In many ways, it's a bad movie--but an interestingly bad one. Writer-director Roger Holzberg has obvious talent, and he hasn't failed in the usual empty, cynical ways. He's failed more daringly. Instead of copying the latest gore-drenched slasher thriller, his material suggests something that Nicolas Roeg, Rene Clement or Roman Polanski might try. It's about the buried secrets and pathologies that lie under a carefully composed bourgeois surface.
Holzberg's unbuttoned melodrama shows two initially attractive couples on a pleasure cruise-turned-treasure hunt. One couple, the Shubbs, are young, sexually excitable and quarrelsome (John Laughlin and Kim Cattrall). The other, the Bartons, are older, a naval officer-turned-insurance salesman (Daniel Travanti) and his glaucoma-stricken wife (Faye Dunaway). As they get closer to the treasure, the sun drops, dark winds and squalls descend, and greed and lust overwhelm them. The cruise becomes a nightmare of suspicion, murder and betrayal.
In the film, Travanti's Barton, who initially seems milky-nice and overly solicitous, turns into a monster of treachery and evil. The younger couple's problems deepen, and, in a typical irony, Dunaway's blind wife sees the truth more than any of them.

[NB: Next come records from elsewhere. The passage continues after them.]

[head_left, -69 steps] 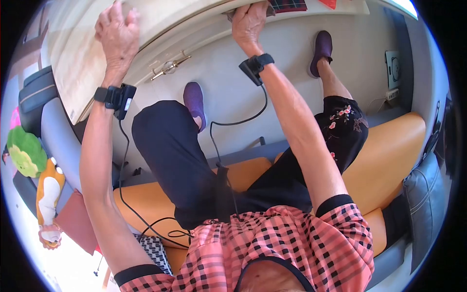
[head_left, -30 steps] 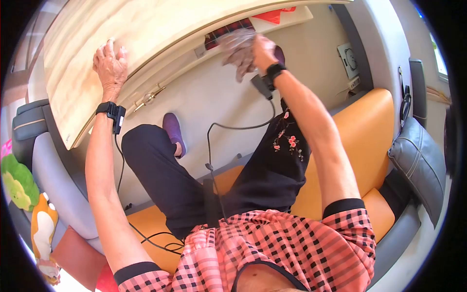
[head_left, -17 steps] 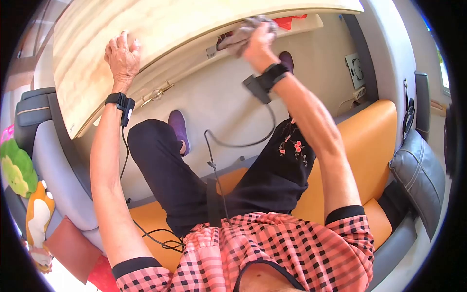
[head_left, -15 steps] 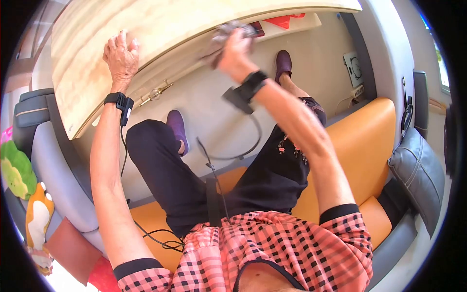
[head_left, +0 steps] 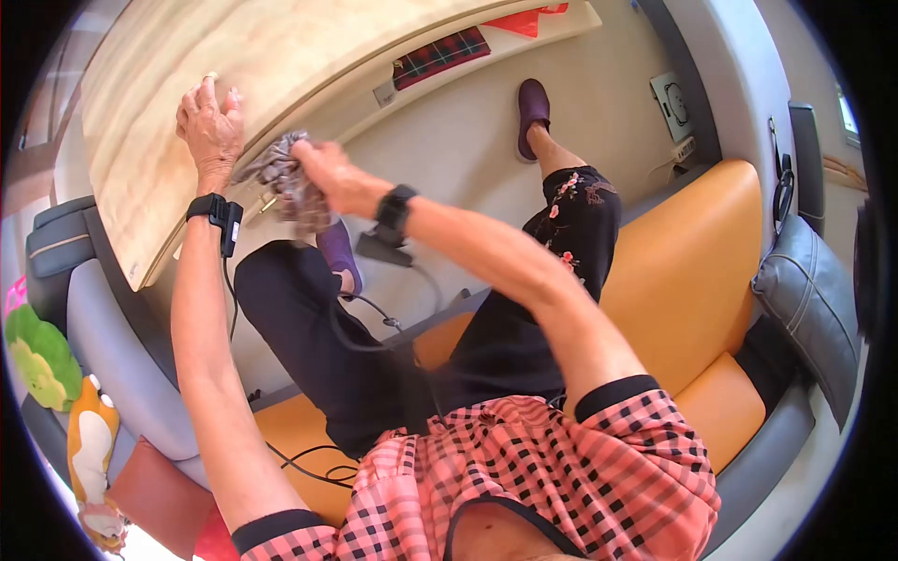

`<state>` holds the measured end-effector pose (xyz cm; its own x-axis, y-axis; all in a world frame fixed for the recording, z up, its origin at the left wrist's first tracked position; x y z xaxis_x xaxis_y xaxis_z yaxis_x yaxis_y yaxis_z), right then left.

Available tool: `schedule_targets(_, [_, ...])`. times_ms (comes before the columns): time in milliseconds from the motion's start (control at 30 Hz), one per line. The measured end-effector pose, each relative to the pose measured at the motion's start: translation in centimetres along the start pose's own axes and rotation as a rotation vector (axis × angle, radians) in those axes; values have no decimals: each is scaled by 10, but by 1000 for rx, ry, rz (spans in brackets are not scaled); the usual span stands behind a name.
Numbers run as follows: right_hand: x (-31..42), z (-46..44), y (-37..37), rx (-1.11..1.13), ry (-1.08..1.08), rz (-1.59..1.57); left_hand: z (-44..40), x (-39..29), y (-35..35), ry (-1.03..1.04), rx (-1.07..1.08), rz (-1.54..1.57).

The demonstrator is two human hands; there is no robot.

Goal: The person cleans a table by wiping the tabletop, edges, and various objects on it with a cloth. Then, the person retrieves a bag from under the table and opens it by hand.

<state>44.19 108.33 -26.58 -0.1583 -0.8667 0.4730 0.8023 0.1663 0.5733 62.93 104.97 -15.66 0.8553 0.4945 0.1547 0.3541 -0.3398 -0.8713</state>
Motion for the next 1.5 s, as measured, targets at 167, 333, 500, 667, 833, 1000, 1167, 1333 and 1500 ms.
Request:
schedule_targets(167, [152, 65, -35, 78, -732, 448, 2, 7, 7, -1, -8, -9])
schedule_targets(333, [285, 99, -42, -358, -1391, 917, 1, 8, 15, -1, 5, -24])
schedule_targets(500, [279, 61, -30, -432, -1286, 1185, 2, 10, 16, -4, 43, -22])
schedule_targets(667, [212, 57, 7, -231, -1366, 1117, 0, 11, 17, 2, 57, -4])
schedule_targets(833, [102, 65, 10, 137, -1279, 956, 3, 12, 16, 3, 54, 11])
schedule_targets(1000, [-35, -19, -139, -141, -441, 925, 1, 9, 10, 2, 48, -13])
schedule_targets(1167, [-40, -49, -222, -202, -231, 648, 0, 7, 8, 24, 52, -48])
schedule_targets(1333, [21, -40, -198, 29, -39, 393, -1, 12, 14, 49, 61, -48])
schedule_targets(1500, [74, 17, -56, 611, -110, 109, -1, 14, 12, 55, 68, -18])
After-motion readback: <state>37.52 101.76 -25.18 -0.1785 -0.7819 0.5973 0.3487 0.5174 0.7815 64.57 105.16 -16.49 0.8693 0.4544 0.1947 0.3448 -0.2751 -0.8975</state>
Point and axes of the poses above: each hand's wrist, its own z-axis away from the middle knuckle, its own y-axis out of the palm, x = y × z, the point moved 10 cm from there along -z, towards the middle knuckle, and after that the axes turned 12 degrees about -z, right-handed, at the moved point
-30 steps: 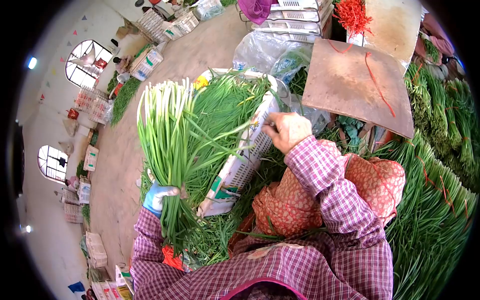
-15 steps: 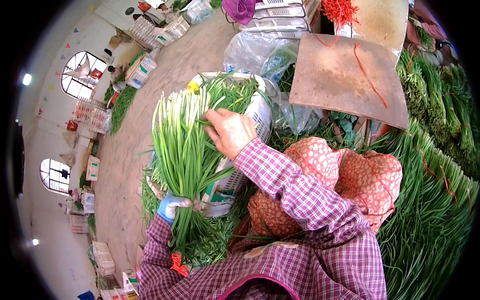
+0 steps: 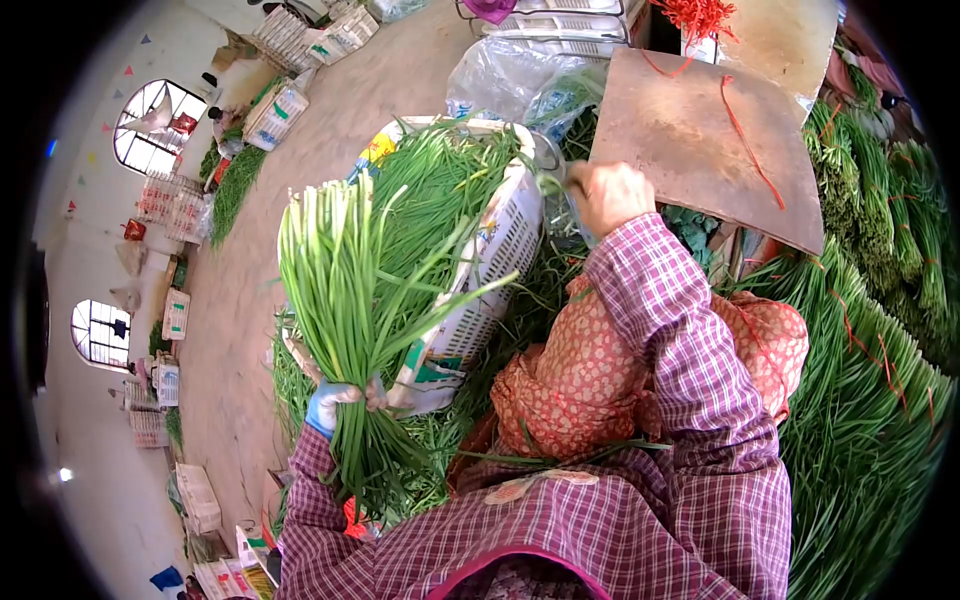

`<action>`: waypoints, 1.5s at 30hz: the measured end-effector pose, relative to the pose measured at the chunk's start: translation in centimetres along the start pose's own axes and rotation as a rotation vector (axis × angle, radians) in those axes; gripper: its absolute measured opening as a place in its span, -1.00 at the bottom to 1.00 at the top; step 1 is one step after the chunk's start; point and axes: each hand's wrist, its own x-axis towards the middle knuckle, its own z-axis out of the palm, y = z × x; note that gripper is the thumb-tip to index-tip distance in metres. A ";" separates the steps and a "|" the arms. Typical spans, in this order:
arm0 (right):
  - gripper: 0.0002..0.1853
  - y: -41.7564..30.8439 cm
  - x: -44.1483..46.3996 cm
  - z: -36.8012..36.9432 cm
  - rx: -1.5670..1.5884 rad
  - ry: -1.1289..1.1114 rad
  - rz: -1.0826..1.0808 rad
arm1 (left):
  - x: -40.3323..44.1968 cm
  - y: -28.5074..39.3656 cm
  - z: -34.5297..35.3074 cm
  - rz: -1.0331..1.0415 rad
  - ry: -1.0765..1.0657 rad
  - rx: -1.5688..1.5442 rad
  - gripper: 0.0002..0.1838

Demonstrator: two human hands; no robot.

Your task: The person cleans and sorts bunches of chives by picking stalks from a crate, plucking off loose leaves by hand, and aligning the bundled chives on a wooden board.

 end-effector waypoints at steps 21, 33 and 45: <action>0.01 -10.6 -0.6 6.0 1.639 -0.609 0.321 | 3.2 -1.2 3.7 0.148 -0.287 -0.212 -0.58; 0.00 -4.4 4.2 1.8 1.774 -0.565 0.119 | 8.7 3.2 21.9 0.031 -0.200 -0.368 -0.58; -0.05 0.5 2.7 9.5 2.149 -0.571 -0.278 | 7.9 3.2 24.1 -0.058 -0.332 -0.181 -0.51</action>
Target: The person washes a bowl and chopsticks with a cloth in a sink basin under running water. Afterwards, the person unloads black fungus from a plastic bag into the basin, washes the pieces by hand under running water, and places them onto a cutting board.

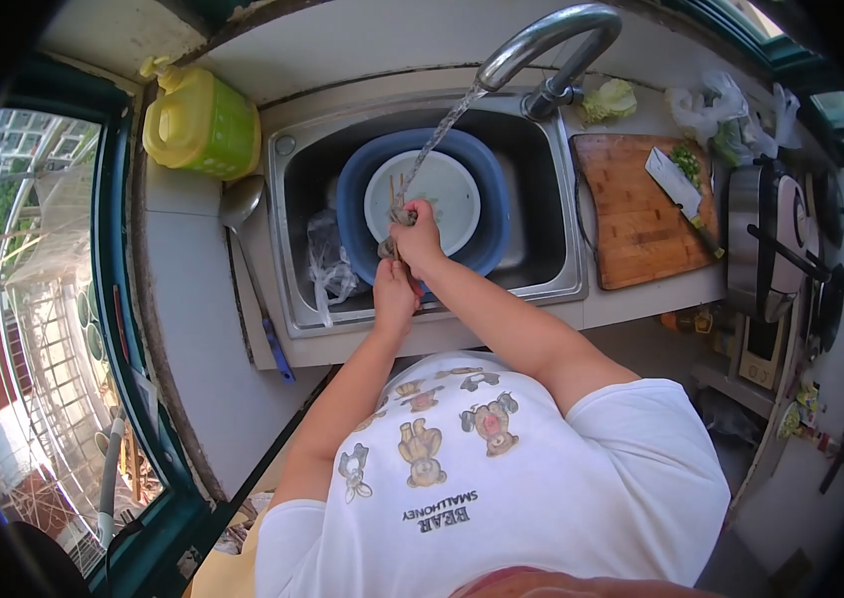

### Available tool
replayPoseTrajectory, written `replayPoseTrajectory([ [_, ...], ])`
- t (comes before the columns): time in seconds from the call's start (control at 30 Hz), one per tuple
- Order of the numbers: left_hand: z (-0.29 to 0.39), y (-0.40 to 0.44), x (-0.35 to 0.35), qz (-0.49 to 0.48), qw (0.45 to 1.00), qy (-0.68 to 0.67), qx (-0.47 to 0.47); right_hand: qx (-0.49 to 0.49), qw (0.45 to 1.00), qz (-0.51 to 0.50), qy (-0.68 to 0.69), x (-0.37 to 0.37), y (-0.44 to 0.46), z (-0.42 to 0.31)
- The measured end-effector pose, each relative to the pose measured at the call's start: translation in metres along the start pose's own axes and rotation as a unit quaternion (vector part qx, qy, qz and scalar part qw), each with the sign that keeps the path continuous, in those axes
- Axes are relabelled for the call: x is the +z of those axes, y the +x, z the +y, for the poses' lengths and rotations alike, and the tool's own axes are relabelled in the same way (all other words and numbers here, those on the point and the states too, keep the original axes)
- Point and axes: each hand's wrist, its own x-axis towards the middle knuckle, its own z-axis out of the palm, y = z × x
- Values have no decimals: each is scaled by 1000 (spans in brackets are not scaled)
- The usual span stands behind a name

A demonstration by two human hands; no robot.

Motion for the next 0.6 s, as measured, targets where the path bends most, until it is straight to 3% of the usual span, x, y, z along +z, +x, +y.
replayPoseTrajectory([
  [0.13, 7, -7, -6, -33, 998, 55, -10, 117, 978, -126, 119, -12, 14, -28],
  [0.2, 10, -10, -9, -42, 996, 78, -14, 15, 983, -143, 114, 7, 55, 20],
  [0.3, 24, -22, -10, -54, 994, 89, -26, 63, 976, -160, 133, 14, 67, 11],
  [0.43, 23, -20, -14, -46, 995, 77, -46, -104, 988, -89, -67, 8, 61, -21],
  [0.53, 14, -34, -19, -61, 992, 87, -62, -24, 991, -127, -32, -16, 70, -53],
  [0.6, 12, -43, -21, -76, 994, 52, -60, -24, 989, -127, -78, -24, 86, -45],
])
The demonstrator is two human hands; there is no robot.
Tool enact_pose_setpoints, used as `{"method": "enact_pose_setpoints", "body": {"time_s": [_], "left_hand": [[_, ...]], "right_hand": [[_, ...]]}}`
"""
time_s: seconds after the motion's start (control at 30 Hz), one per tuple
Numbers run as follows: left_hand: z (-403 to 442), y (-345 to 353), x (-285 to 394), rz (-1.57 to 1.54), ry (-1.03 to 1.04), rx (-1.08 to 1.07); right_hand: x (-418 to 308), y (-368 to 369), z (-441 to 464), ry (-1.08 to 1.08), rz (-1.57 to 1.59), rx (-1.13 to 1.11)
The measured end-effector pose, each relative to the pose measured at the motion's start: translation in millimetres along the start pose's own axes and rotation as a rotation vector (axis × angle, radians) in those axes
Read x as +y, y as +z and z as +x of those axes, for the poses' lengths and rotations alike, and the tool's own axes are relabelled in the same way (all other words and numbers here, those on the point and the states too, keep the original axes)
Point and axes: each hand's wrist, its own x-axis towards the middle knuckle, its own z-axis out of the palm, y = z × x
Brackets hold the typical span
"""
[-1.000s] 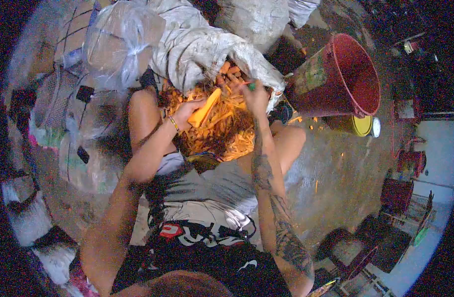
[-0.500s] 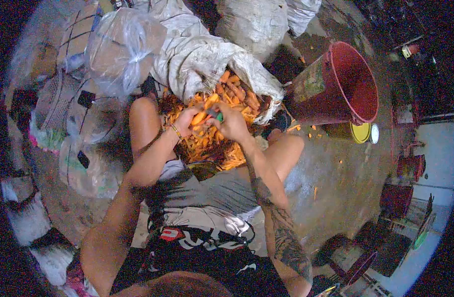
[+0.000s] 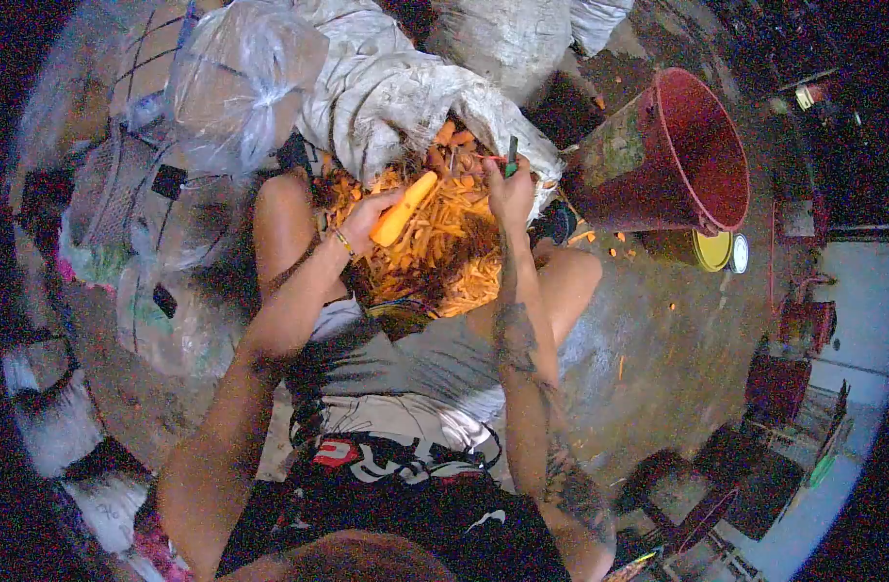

Obviously, the script, by Holzberg and Doug Weiser, is lurid and contrived. And some of the performances seem miscalculated--Travanti's explosions of villainy, Ned Beatty's Robert Shaw-like turn as a crusty old British salt.
But "Midnight Crossing" (MPAA-rated: R, for sex, language, nudity, violence) takes chances. There's something about its willingness to shove the subject past reasonable bounds--right into the blackest depths of character degeneration and emotional hysteria--that almost commands respect. It suggests Holzberg may make interesting movies in the future.
He'll have a better chance if he keeps working with cinematographer Henry Vargas, whose sun-swept, acrobatic camera work--of the white yacht and the crisp blue ocean--shows flashes of brilliance. One more irony here: The camera dotingly savors the same chi-chi world of surfaces that the story tries to expose and undermine.